First of all, he’s a damned bull on skates. Notice tonight on his second goal, T.J. Oshie was firmly entrenched in front of the net. His knees were bent, he was facing Hossa and had all his weight behind him. As the scramble and the puck made its way towards Hossa and Oshie, Hossa simply one made little move and Oshie had lost all positioning. Then the puck was in the net and the game was tied.
He’s almost machine-like in his destruction of the opponent. He didn’t have a shot on goal until the 13:12 mark of the third period which was also his first goal. His third shot on goal was almost the game-winner in regulation when he dangled the puck through three Blues and then fired a shot on Halak.
When you factor in his Eastern European background, the choices become more obvious. The Terminator is too cliche, though with his shaded visor, it would make sense. T1000, maybe? No, only fanboys would know what that means.
Let’s look for something a little more mainstream. Add in his blond hair that’s always spiked, the fact that he’s always dripping in sweat, he is hereby known as Marian Drago and he must break you.
Thoughts other than Marian Drago being really, really, really awesome
—Marty Turco was once again outstanding. In overtime, the Blues had several opportunities to finish the game before Patrick Sharp had his chance. The Hawks defense zone coverage was lacking, to say the least, in the extra frame and Turco was there every time.
–I know a lot of people are going to put themselves in the ground early watching a defensive unit consisting of Jassen Cullimore, Nick Boynton, Jordan Hendry, and John Scott. I’m taking a different approach; I’m just going to enjoy the living hell out of this. Whether it was Cullimore falling all over himself against Buffalo or Boynton blowing up Sharp in the neutral zone tonight leading to Perron’s second goal, you can’t put a price on entertainment like that.
Besides, when you lower you expectations you allow yourself to be presently surprised when someone like Cullimore gathers the puck at the blue line, skates all the way around the net, and threads the needle on a pass to Patrick Kane to set up the game-winning goal.
—Jake Dowell is not and probably never will be a NHL player. For some reason, I had a memory of him being much better three years ago when he spotlighted with the Hawks during Savard’s last full year. Clearly I had seen a lot of bad hockey up until that point and he just wasn’t as bad as the guys he was replacing.
He can’t win a draw to save his family’s life; his defensive zone coverage is lacking severely for a guy of his skillset and worst of all, he doesn’t really do anything once the puck is out of the Hawks end.
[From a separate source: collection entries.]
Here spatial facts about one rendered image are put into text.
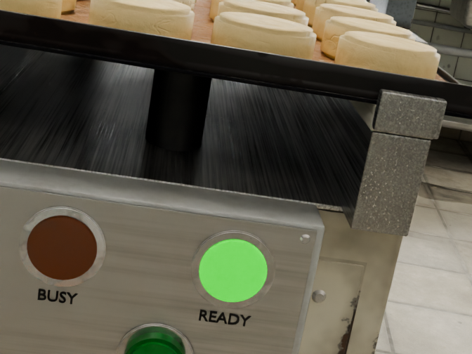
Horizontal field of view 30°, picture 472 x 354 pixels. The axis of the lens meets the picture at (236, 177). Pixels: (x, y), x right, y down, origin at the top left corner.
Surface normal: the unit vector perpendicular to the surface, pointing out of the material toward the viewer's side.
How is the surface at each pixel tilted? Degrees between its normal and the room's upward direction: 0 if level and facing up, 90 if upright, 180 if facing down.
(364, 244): 90
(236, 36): 90
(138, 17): 90
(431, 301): 0
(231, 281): 90
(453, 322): 0
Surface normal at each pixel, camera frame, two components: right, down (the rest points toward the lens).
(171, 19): 0.58, 0.34
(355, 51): -0.75, 0.08
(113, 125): 0.16, -0.94
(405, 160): 0.04, 0.32
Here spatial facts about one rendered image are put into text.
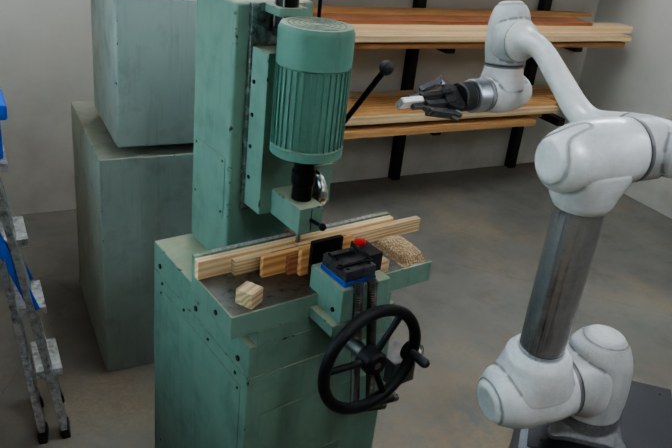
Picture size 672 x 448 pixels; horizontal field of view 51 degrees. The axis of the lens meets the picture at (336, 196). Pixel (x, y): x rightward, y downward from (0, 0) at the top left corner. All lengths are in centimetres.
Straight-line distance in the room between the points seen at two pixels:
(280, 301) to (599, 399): 78
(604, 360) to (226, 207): 100
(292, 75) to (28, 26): 238
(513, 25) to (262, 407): 114
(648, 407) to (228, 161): 127
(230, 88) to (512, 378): 95
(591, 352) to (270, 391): 77
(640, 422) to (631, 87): 351
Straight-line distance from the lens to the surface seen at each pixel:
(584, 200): 142
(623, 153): 142
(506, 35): 189
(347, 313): 166
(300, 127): 162
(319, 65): 157
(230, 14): 176
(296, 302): 169
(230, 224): 192
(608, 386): 182
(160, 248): 209
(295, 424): 193
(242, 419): 183
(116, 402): 279
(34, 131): 397
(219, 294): 169
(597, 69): 548
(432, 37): 395
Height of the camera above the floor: 181
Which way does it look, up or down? 24 degrees down
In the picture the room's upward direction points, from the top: 6 degrees clockwise
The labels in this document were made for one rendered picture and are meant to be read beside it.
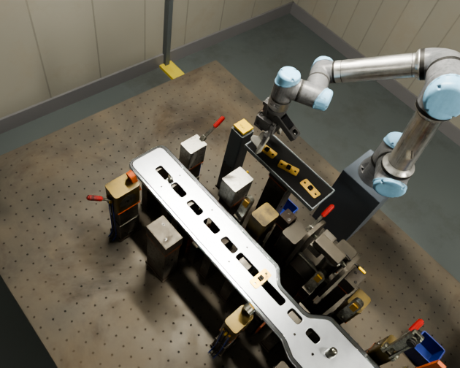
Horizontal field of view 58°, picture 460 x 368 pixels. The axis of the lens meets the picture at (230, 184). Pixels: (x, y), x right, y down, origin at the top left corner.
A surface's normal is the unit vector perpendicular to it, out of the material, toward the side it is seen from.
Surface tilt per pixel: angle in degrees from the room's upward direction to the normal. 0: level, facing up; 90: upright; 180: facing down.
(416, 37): 90
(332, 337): 0
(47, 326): 0
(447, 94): 83
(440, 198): 0
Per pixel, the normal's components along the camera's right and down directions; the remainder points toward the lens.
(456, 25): -0.74, 0.47
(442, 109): -0.31, 0.67
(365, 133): 0.17, -0.55
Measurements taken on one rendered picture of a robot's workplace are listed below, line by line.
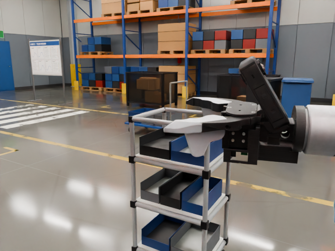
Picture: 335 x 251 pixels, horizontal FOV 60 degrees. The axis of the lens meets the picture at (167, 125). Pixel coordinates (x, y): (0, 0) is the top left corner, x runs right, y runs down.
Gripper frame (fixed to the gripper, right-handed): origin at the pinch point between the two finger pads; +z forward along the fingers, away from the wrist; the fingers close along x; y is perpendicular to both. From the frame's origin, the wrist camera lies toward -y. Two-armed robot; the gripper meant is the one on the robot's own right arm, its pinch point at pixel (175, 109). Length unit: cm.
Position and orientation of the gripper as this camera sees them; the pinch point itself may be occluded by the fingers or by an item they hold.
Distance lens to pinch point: 49.3
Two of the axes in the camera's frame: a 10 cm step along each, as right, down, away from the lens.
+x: 2.8, -3.4, 9.0
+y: 0.4, 9.4, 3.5
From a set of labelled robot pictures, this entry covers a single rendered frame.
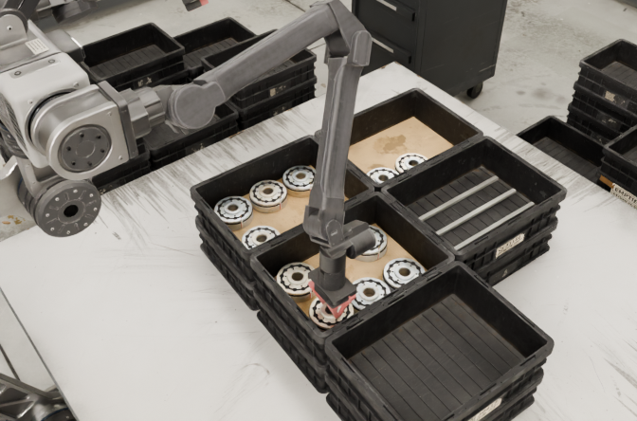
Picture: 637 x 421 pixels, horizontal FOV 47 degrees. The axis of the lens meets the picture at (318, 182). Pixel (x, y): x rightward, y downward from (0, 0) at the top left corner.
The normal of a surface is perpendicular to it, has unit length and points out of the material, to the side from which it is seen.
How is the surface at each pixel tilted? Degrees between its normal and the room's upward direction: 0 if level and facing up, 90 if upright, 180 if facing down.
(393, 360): 0
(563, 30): 0
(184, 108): 63
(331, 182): 56
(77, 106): 0
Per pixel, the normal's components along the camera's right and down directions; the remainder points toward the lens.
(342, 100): 0.50, 0.11
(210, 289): -0.01, -0.75
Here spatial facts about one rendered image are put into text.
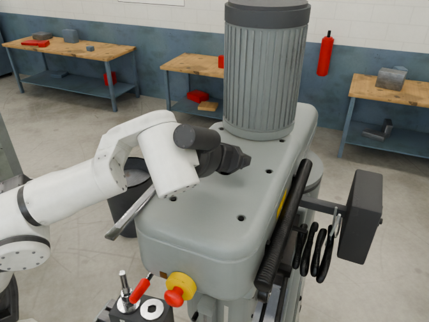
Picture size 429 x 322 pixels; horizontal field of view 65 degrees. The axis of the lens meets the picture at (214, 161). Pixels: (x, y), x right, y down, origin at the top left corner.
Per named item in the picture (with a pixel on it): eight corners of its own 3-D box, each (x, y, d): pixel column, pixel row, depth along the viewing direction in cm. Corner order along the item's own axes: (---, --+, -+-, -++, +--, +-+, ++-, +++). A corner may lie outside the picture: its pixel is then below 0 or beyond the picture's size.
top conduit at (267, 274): (270, 295, 63) (272, 283, 61) (248, 287, 64) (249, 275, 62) (311, 169, 97) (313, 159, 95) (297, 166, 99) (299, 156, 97)
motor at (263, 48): (284, 147, 85) (302, 9, 67) (211, 133, 91) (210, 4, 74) (300, 115, 100) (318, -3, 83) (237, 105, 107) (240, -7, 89)
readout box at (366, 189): (368, 268, 100) (387, 214, 88) (336, 258, 103) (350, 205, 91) (370, 224, 115) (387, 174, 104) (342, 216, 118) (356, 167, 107)
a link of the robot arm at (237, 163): (184, 170, 72) (152, 172, 61) (193, 126, 71) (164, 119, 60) (238, 186, 67) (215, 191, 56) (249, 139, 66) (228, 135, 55)
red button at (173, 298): (180, 313, 63) (179, 300, 61) (162, 305, 64) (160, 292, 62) (189, 299, 66) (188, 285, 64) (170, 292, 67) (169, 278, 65)
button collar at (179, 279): (193, 305, 66) (191, 285, 62) (166, 294, 68) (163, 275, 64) (197, 296, 67) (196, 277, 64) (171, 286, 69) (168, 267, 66)
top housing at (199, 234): (245, 315, 64) (250, 257, 55) (129, 270, 73) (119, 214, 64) (296, 180, 100) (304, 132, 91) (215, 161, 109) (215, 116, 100)
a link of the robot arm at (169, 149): (181, 196, 59) (143, 204, 48) (160, 140, 60) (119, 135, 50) (238, 170, 55) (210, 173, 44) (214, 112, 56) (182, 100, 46)
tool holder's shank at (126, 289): (121, 295, 128) (116, 276, 122) (123, 287, 131) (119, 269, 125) (129, 295, 128) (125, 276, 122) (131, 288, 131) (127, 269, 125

–At some point, Joel Quenneville is just going to have to trust Jack Skille or risk losing him forever. Maybe Vinny Del Negro can bring Rick Pitino to the United Center to tell Q that Kris Versteeg ain’t walking through that door. Dustin Byfuglien ain’t walking through that door.
What Skille is, though, is one electric player. His speed is an absolute underutilized weapon for the Hawks and whether or not his defensive zone responsibility is to Quenneville’s liking, he has to do something with Skille. Because no one else on the bottom of their roster is better than him. And yes, that includes Fernando Pisani. (By the way, you could substitue Stalberg’s name in for Skille’s and the above paragraph would make just as much sense.)
In seven minutes of play tonight, Skille had 4 shots on goal. How does someone putting up production like that not get a longer rope?
—John Scott nearly spent more time in the penalty box than on the ice. His season thus far was summed up early in the first after Bryan Bickell and David Backes went at it. Lining up in a face-off across from Brad Winchester, there was clearly a opportunity for Scott to continue the mayhem. Just like every other time this season he’s had the chance to dance with somebody, Scott did nothing. I smell a contract buyout coming next summer if this continues.